FAIRBANKS, Alaska - NASA and the University of Alaska Fairbanks have extended their contract to continue research through Alaska's Satellite Facility. The University of Alaska Fairbanks has been awarded $48.6 million, renewing their contract with NASA at UAF's Geophysical institute.
Nettie La Belle-Hamer, director with UAF's Alaska Satellite Facility, also referred to as ASF, spoke about the relationship between NASA and the university.
"The last couple of years, ASF engineers have demonstrated to NASA their strength and prowess in the advance programming for advance based technologies and we are part of the leading edge of NASA going into these more advanced technologies," she said.
The data provided by Satellite Aperture Radar, or SAR, imagery has been used to further research in various ways, such as predicting weather patterns. SAR can assess the status of infrastructures after an earthquake and can aid research vessels in ice packed locations by sending images of the ice to the vessel's computer.
"A camera is a passive sensor and it records what sees with a normal light. With radar, it's an active signal, a chirp is what we call it.
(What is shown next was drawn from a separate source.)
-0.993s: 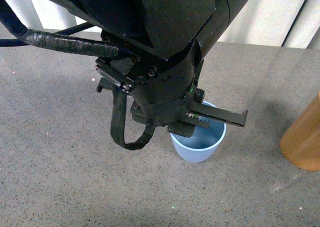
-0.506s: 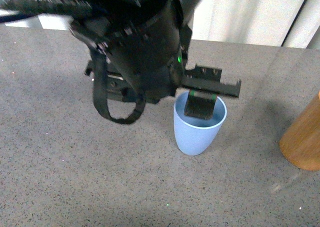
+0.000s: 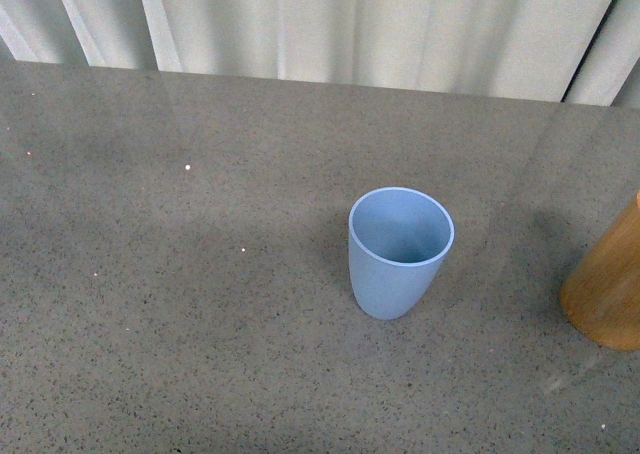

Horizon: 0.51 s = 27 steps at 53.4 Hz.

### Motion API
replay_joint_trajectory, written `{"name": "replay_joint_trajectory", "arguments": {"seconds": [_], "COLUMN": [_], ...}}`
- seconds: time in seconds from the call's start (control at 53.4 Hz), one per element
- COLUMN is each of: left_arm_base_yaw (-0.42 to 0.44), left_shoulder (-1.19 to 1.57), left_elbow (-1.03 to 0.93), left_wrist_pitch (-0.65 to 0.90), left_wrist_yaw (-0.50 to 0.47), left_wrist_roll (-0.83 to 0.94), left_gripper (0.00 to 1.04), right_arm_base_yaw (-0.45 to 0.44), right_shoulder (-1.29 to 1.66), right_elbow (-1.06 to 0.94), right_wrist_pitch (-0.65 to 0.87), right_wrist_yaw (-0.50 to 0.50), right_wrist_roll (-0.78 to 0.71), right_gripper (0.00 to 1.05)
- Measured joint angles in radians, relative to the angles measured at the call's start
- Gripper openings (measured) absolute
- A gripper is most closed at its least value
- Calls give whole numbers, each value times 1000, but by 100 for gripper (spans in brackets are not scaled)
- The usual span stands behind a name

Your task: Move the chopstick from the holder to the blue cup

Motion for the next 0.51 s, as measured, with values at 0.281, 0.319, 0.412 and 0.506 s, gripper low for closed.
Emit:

A chirp comes out from the satellite and it records not only what chirp it sent, but it also records what came back and the relationship between those two waves," she said.
The facility operates 24 hours a day, 7 days a week, and currently has 55 employees, many of which are students at UAF. La Belle-Hamer says this contract speaks volumes with how NASA trusts UAF to handle these new, exciting and very challenging missions.
Among the 12 NASA sponsored DAAC's, Alaska Satellite Facility is the only one that specializes in Synthetic aperture radar data.